_Problem statement_. The lines from the top of the data down to the line with "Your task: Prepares" should be repeated exactly, both ends included.

_____

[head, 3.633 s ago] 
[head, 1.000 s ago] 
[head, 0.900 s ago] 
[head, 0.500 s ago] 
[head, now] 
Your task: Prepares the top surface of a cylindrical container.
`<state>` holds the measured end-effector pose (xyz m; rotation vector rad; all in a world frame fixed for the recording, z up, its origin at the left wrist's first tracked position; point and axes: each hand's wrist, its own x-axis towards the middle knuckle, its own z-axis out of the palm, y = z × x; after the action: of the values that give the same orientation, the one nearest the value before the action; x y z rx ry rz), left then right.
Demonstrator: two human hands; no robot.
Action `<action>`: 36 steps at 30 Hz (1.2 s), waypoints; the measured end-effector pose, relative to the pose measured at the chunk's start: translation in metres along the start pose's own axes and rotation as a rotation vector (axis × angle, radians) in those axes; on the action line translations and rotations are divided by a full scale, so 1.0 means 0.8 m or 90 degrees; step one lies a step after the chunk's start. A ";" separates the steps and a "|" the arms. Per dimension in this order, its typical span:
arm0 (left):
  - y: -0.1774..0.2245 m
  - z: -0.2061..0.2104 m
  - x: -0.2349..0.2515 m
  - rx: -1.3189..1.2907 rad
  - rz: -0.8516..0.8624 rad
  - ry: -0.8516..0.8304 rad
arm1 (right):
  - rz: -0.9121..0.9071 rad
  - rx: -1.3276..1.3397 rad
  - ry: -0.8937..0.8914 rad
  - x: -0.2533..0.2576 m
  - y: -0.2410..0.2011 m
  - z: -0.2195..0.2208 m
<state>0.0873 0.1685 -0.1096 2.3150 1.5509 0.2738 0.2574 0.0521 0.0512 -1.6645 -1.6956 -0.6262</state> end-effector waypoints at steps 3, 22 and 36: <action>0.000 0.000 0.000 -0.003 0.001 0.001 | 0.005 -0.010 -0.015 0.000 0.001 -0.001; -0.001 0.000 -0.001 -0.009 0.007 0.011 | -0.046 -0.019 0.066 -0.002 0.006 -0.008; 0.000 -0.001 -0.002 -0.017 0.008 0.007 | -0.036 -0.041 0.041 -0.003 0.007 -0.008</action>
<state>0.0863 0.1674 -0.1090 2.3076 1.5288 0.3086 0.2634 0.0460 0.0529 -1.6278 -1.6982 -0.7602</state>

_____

_Answer section_.
[head, 3.633 s ago] 
[head, 1.000 s ago] 
[head, 0.900 s ago] 
[head, 0.500 s ago] 
[head, now] 
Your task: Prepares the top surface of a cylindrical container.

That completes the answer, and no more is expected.